What I’m saying is that if you read books on the saints (not just anthologies) you will be inspired. You will see the pitfalls of life, the true virtues. You will want to live a strong spiritual life. You’ll be motivated. Motivation is the key to living a holy life.
Prayer will open your mind to the lives of the saints; reading their lives will make you want to pray more.
Discouraged by the lives of the saints? Do they set impossible standards? Indeed they do. Impossible for them, too, without grace. Ah, with grace… nothing is impossible.
There are many other motivations to live a holy life, other than the example of the saints. First, when we get lazy, we should remember that we have all received an engraved invitation to hell, and it’s easy to get there. Jesus said as much: “Go in through the narrow gate, for wide is the gate and broad is the road that leads to ruin, and many go in through it…” (Mt. 7:13). Look around, look at the people on TV. Do many of them look like they’re trying to make it to the Kingdom? Do you think you’re immune from being drawn into the powerful vortex of evil around you? There but for the grace of God go you or I.
Another motive for holiness is the different levels in heaven. Imagine heaven as being married to the most beautiful, delightful, faithful, etc. spouse you could conceive of, and suppose you would spend as much time each day with this irresistible person as you spent in prayer each day on earth. In fact, it’s something like that. Jesus said “The Son of man… will repay each one according to his conduct,” (Mt 16-27). Our happiness in heaven will be proportioned to our love and goodness on earth (Council of Florence). Live a holy life and you’ll be that much happier for all eternity.
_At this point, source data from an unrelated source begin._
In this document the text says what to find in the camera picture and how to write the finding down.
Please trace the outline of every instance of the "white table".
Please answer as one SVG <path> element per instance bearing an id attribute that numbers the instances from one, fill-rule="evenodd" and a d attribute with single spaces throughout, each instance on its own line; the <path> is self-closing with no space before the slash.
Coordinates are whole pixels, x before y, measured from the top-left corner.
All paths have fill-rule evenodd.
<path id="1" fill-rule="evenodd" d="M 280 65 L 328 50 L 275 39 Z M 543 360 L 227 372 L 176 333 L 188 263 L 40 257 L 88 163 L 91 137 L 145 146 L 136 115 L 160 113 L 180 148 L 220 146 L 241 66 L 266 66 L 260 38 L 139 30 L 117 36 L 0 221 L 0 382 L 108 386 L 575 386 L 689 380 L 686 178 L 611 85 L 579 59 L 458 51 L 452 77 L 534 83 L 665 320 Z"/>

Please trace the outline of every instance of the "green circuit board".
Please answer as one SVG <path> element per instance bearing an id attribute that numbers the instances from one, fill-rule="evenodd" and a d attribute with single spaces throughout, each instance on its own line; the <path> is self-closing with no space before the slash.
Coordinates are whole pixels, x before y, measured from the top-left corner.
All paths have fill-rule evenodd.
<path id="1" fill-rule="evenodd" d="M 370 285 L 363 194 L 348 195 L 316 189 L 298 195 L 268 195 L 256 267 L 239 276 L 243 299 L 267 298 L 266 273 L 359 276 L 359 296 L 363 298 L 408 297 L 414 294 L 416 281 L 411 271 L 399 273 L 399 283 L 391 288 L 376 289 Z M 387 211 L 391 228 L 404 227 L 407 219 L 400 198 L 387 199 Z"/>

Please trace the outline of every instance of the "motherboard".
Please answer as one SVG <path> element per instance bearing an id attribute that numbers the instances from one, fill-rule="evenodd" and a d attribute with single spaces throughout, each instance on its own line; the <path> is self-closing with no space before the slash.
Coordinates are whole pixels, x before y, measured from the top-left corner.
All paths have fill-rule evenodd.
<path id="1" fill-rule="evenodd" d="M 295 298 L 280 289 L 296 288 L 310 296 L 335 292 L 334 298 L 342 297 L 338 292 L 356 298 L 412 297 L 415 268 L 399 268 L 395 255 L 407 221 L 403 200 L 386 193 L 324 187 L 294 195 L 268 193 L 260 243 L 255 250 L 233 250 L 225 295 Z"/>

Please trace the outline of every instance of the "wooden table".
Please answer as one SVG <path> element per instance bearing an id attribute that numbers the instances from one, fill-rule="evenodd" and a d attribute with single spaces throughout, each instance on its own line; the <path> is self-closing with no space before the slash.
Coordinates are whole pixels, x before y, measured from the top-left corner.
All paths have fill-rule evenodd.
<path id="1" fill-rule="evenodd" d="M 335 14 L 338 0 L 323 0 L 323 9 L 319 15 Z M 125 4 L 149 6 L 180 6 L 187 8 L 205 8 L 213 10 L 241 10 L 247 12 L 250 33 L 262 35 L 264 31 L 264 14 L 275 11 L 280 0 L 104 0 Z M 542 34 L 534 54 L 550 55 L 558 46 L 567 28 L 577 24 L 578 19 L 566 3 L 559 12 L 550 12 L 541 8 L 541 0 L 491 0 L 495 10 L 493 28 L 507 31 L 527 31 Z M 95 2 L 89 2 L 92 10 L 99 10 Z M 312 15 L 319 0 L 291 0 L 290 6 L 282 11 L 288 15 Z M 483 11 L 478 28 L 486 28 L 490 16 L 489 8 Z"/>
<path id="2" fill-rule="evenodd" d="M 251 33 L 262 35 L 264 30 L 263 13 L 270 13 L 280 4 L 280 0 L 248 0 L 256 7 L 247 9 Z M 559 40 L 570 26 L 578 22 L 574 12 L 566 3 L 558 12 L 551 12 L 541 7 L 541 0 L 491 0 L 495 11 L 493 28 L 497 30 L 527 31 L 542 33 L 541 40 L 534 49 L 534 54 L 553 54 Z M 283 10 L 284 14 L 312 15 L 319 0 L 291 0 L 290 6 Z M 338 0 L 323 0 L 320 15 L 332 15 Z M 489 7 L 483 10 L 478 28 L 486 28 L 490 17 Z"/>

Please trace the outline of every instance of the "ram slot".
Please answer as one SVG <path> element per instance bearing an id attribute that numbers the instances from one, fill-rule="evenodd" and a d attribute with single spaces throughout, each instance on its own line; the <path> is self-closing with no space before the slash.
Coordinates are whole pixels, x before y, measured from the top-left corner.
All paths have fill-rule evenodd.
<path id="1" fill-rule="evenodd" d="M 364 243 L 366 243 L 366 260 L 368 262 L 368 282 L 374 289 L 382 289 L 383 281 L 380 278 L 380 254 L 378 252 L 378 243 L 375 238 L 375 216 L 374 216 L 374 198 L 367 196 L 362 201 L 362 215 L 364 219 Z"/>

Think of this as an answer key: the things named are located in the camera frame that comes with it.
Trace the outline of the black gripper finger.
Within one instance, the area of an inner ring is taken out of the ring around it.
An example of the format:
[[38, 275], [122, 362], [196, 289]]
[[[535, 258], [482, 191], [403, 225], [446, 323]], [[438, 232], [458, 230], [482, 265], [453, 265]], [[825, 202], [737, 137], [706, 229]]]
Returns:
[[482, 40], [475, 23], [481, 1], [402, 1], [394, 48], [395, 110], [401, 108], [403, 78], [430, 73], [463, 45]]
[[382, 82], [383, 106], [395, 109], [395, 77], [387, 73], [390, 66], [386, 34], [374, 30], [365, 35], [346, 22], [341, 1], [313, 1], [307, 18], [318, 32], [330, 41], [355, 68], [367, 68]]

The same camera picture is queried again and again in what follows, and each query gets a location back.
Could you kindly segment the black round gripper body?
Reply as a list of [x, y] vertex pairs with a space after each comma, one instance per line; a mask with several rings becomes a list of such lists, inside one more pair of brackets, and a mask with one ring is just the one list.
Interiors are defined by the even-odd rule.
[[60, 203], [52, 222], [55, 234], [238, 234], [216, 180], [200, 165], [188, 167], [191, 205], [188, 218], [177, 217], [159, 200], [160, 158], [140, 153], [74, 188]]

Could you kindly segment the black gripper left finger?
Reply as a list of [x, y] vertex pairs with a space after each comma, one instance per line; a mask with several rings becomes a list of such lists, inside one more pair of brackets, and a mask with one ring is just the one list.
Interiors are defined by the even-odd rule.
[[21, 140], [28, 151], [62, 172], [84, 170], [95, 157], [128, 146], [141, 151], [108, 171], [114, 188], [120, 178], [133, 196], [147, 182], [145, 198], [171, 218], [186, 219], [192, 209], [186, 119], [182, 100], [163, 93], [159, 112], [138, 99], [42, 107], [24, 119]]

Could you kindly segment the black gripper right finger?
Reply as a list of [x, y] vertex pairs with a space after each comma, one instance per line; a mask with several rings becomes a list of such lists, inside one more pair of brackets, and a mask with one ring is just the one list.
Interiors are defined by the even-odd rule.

People wait hours to get good seats for the super bowl and that lasts only a few hours. This “super bowl” will last forever!
There is yet another strong motivation to work at the spiritual life: purgatory. St. Augustine wrote “The fire of purgatory will be more severe than any pain that can be felt, seen or conceived in this world.” St. Thomas Aquinas said virtually the same thing. If you live a holy life here by prayer and penance, you could avoid much if not all of purgatory. St. Teresa of Avila wrote, “Let us strive to do penance in this life. How sweet will be the death of those who have done penance for all their sins and need not go to purgatory!” If you want to be motivated, just read a good book on purgatory (for example, Purgatory by F. X. Schouppe, S. J.).
There is one final motivation to live a holy life: living the faith halfway is a real bore. Living it not at all is too costly-it leads to eternal boredom and misery. Don’t be fooled by the tinsel of this world. True holiness is the best antidote for boredom in this life, and the only way to the eternal joy, excitement and ecstasy of the Kingdom.
Hope to be there with you. What a delight!